Editorial: Mencari Jejak Ibnu Taimiyah dalam Politik Indonesia
DI tengah riuh rendah politik Indonesia pasca-pemilu, kita kerap melihat kekuasaan lebih sebagai alat perebutan kepentingan, bukan sebagai amanah untuk menegakkan keadilan. Dalam konteks inilah, pemikiran Ibnu Taimiyah—ulama besar abad ke-13—menjadi relevan untuk ditimbang kembali. Ibnu Taimiyah lahir pada zaman ketika Baghdad merupakan pusat kekuasaan dan budaya Islam pada masa Dinasti Abbasiyah.
Ibnu Taimiyah menegaskan bahwa kekuasaan dan agama bukan dua ranah yang terpisah. “Agama tidak akan tegak tanpa kekuasaan,” katanya.
Namun, kekuasaan yang ia maksud bukanlah yang dibangun atas nama agama semata, melainkan kekuasaan yang menjalankan prinsip-prinsip keadilan. Ia bahkan berani mengatakan bahwa “Allah akan menolong negara yang adil walaupun kafir, dan membinasakan negara yang zalim walaupun Muslim.”
Sebuah pernyataan yang menusuk, terutama bagi bangsa yang terjebak pada simbolisme keislaman, tapi miskin dalam praksis keadilan sosial. Ibnu Taimiyah mendapat reputasi yang luar biasa dikalangan ulama ketika itu, ia dikenal sebagai orang yang berwawasan luas,Ia banyak disebut sebagai pemikir Islam dan tokoh politik yang kontroversial karena sangat teguh pendiriannya, terutama pada syariat Islam. Sebagai pengikut Mazhab Hambali, pandangan Ibnu Taimiyah sering bersebrangan dengan para penguasa pada masanya.
Jika Indonesia hari ini bukan negara agama, tapi juga bukan negara sekuler. Kita mengadopsi prinsip ketuhanan dalam konstitusi, namun sering kali lupa bahwa nilai-nilai ilahiah harus tercermin dalam tindakan politik. Jika keadilan adalah inti dari syariat, sebagaimana dikatakan Ibnu Taimiyah, maka keadilan harus menjadi pilar dalam setiap kebijakan publik: dari distribusi sumber daya, akses pendidikan, perlindungan hukum, hingga pemberantasan korupsi.

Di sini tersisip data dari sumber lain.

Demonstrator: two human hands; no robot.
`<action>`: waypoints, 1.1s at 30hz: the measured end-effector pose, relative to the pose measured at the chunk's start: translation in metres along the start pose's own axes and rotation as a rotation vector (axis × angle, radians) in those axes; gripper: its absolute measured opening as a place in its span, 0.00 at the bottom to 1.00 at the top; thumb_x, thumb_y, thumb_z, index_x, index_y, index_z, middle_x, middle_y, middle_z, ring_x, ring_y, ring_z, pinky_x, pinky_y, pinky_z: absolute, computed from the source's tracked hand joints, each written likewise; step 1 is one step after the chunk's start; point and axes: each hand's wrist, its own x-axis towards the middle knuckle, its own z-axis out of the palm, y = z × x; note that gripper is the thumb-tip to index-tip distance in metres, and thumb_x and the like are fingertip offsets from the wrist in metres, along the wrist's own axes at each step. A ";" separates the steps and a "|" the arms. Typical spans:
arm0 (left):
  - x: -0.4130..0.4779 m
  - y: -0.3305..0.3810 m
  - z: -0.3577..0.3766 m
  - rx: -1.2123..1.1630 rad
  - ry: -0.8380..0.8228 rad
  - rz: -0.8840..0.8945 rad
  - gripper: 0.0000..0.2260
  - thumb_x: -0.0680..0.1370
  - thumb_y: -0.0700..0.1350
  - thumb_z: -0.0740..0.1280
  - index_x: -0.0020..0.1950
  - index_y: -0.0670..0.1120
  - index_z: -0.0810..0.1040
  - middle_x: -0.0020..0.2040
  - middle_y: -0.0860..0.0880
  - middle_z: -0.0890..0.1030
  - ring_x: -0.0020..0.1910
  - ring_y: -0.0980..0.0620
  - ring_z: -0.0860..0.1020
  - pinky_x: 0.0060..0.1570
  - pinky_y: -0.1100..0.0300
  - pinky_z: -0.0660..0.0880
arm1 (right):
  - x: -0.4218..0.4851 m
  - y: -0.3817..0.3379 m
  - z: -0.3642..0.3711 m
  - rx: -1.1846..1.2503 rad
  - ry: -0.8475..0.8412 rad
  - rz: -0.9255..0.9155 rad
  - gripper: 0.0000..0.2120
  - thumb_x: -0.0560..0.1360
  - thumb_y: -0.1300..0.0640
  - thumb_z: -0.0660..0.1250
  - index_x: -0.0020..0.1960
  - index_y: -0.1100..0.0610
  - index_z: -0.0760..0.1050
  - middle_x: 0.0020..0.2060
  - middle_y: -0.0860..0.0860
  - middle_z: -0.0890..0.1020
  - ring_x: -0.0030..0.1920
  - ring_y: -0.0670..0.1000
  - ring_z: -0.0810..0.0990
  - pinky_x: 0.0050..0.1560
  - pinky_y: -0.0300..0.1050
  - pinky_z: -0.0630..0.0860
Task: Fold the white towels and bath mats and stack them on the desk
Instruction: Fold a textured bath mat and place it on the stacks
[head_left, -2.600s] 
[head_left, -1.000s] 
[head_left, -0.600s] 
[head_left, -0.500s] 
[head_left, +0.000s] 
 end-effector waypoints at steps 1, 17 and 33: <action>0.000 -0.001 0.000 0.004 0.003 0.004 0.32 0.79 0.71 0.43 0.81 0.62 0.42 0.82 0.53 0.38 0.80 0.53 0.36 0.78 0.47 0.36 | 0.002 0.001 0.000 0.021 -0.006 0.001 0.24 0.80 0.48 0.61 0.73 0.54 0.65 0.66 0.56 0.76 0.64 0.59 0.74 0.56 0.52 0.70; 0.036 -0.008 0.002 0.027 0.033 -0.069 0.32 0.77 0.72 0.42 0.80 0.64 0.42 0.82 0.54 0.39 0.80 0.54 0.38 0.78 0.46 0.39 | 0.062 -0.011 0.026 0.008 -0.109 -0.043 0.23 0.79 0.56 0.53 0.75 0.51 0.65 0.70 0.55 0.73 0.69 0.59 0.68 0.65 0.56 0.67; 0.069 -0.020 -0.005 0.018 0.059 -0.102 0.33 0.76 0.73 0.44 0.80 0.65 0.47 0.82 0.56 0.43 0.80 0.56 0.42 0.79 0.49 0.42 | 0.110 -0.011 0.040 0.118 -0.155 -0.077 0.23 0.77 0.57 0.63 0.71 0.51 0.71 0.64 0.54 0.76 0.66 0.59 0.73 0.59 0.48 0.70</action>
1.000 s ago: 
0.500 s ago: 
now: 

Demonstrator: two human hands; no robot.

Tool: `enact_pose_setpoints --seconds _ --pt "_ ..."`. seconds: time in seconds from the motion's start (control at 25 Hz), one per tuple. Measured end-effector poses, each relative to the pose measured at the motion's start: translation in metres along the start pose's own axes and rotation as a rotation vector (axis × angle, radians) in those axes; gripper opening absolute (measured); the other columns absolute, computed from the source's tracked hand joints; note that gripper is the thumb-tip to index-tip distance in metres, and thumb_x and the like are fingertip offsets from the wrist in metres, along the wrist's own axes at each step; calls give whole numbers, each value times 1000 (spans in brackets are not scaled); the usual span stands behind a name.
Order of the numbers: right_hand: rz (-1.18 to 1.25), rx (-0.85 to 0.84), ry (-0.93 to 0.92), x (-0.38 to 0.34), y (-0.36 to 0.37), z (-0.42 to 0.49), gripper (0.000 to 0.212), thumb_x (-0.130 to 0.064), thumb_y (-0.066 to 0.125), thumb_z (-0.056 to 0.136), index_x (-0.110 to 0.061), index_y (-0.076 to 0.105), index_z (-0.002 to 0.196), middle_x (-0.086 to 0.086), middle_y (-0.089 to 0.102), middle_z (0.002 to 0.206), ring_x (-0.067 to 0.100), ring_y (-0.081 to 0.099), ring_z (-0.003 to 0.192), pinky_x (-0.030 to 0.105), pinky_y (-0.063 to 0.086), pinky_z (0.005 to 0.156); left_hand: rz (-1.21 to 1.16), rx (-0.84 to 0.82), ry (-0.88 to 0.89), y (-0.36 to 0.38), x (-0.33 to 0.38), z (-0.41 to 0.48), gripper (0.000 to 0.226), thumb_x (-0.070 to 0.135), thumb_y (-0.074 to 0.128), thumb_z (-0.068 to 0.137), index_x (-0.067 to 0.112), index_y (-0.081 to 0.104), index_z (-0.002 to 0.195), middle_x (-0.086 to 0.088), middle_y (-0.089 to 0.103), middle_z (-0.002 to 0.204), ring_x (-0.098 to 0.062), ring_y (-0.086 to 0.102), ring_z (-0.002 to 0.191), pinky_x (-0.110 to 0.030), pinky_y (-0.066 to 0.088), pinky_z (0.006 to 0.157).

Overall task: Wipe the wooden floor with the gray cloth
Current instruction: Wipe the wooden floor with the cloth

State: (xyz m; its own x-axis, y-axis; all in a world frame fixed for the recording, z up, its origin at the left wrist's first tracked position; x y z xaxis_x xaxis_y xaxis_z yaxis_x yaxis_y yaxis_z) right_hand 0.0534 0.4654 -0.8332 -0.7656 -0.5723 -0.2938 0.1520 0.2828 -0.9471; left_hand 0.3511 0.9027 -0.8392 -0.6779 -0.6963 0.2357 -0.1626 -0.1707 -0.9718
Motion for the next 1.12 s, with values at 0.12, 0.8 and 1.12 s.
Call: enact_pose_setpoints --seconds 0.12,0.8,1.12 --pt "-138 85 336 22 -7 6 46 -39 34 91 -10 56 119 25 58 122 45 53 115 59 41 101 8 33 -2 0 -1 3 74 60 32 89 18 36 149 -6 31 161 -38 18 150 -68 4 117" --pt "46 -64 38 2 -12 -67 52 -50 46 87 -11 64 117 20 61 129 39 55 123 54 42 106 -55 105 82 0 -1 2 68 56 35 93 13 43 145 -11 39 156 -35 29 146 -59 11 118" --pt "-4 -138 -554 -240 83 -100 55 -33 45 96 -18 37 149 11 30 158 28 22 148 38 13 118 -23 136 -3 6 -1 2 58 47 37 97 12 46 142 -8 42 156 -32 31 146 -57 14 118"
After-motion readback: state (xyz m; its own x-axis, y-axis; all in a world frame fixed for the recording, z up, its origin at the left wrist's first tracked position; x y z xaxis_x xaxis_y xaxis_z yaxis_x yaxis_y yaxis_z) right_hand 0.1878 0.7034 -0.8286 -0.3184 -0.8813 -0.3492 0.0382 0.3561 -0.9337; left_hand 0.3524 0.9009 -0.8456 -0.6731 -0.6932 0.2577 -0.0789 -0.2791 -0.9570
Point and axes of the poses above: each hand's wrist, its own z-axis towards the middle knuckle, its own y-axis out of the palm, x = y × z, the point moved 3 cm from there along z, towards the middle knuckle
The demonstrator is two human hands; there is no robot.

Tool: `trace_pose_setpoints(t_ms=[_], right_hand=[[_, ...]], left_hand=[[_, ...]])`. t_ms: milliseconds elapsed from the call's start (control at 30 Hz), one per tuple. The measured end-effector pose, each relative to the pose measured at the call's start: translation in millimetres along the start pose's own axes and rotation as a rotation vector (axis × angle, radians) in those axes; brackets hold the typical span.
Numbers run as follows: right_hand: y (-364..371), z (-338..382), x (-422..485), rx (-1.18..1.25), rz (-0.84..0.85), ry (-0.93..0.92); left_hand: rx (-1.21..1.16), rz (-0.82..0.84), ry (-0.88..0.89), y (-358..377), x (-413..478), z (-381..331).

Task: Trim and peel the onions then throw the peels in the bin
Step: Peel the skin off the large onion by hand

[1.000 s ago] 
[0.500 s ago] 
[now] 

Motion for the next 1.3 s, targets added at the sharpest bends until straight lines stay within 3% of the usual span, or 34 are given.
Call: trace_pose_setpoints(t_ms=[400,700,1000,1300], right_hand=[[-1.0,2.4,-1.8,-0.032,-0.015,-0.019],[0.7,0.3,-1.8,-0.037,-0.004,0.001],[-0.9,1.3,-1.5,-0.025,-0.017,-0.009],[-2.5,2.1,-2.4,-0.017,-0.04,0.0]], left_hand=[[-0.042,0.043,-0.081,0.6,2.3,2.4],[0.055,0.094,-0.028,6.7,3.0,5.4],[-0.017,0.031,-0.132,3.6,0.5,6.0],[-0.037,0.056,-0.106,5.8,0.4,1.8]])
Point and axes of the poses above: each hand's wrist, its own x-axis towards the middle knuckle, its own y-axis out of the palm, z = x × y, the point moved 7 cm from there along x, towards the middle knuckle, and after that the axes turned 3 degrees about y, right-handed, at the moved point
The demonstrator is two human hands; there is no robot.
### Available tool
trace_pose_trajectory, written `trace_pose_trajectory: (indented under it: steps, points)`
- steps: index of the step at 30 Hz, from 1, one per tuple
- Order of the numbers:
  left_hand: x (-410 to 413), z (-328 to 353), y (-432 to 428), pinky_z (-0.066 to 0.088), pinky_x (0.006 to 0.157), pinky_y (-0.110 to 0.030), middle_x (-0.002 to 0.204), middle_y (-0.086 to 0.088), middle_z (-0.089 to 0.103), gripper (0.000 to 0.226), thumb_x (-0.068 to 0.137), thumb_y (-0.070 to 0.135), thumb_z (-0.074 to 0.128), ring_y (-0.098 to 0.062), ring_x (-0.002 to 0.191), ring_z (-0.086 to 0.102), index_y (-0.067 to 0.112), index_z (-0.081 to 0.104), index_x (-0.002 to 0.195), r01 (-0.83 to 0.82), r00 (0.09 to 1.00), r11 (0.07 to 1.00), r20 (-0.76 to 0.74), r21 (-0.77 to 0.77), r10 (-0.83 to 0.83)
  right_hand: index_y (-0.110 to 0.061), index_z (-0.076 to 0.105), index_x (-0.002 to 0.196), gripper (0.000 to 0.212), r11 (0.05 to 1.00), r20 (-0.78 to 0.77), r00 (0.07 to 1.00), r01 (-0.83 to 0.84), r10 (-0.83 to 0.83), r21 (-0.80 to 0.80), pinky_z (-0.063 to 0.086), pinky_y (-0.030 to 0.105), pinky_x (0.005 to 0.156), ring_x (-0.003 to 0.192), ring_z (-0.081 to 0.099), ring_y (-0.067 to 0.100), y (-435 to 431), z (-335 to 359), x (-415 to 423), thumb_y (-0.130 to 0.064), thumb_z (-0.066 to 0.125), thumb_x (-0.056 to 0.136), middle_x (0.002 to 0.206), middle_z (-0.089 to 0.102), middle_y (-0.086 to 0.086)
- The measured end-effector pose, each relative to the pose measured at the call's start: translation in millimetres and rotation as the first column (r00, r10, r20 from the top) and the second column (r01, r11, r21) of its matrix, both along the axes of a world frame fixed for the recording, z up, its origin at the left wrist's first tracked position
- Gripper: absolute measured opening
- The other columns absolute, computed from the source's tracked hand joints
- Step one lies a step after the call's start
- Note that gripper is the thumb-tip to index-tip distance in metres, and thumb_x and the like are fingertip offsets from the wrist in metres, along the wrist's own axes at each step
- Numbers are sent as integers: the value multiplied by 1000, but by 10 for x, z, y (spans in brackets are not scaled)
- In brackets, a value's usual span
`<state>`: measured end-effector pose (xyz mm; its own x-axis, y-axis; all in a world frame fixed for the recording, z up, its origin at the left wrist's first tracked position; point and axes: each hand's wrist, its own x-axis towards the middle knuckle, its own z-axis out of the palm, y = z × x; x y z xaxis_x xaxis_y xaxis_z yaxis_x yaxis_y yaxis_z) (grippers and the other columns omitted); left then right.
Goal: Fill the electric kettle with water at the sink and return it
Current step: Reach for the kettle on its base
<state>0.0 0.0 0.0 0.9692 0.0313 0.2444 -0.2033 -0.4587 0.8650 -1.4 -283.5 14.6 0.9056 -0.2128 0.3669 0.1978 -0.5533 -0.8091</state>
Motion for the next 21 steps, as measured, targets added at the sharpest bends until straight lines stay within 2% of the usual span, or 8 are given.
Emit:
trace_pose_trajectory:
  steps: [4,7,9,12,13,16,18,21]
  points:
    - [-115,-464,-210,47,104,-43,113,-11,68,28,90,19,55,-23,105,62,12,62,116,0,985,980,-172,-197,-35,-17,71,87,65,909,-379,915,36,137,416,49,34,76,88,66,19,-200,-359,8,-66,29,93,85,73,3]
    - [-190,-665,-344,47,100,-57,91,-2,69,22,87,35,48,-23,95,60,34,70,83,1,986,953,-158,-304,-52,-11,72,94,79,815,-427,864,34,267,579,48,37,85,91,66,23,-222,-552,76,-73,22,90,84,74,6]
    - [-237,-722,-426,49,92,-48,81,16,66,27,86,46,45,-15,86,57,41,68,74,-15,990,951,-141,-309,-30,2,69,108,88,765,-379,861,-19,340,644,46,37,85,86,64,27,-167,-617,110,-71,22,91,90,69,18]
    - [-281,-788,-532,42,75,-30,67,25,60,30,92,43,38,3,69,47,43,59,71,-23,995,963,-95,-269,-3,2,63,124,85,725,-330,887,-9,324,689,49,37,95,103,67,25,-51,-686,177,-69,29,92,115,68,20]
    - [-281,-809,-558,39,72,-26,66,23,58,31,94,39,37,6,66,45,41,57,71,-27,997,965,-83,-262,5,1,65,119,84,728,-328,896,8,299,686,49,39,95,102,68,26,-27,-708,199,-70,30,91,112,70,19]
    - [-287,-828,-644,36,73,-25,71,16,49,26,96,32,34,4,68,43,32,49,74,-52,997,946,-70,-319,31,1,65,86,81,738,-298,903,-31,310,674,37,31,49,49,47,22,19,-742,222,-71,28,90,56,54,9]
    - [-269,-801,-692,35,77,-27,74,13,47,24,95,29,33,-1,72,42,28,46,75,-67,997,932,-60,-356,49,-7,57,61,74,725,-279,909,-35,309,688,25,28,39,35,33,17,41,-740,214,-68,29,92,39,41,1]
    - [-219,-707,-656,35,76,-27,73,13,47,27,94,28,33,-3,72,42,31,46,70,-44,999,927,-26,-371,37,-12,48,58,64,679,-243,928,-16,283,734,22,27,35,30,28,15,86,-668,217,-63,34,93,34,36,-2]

Sayangnya, politik Indonesia kini masih lebih sering menjadi medan transaksi kuasa, bukan medan perjuangan moral. Hukum tajam ke bawah, tumpul ke atas. Korupsi menjadi kebiasaan, bukan lagi kejahatan yang memalukan.
Elit politik bicara tentang rakyat, tapi jarang benar-benar hidup bersama rakyat. Ibnu Taimiyah juga menekankan amar ma’ruf nahi munkar sebagai tugas negara. Namun apakah negara hari ini benar-benar melindungi kebenaran dan menindak kebatilan? Atau justru membungkam kritik atas nama stabilitas?
Lebih jauh, Ibnu Taimiyah mengajarkan bahwa ketaatan kepada pemimpin adalah bersyarat—bukan membabi buta. Ketika penguasa menyimpang dari prinsip keadilan dan kebenaran, rakyat punya hak untuk menegur, bahkan mengganti pemimpin—asal tidak menimbulkan kerusakan lebih besar.
Sebuah pemikiran progresif dari abad pertengahan yang patut direnungkan di era demokrasi elektoral ini. Kita butuh narasi politik baru—politik yang tidak sekadar mencari kuasa, tapi mengabdi pada keadilan. Kita butuh pemimpin yang bukan hanya religius secara simbolik, tapi benar-benar amanah dalam menjalankan mandat publik. Jika Ibnu Taimiyah hidup di Indonesia hari ini, mungkin ia akan berkata:
“Negara yang kuat bukanlah yang banyak berdoa, tapi yang adil terhadap semua.”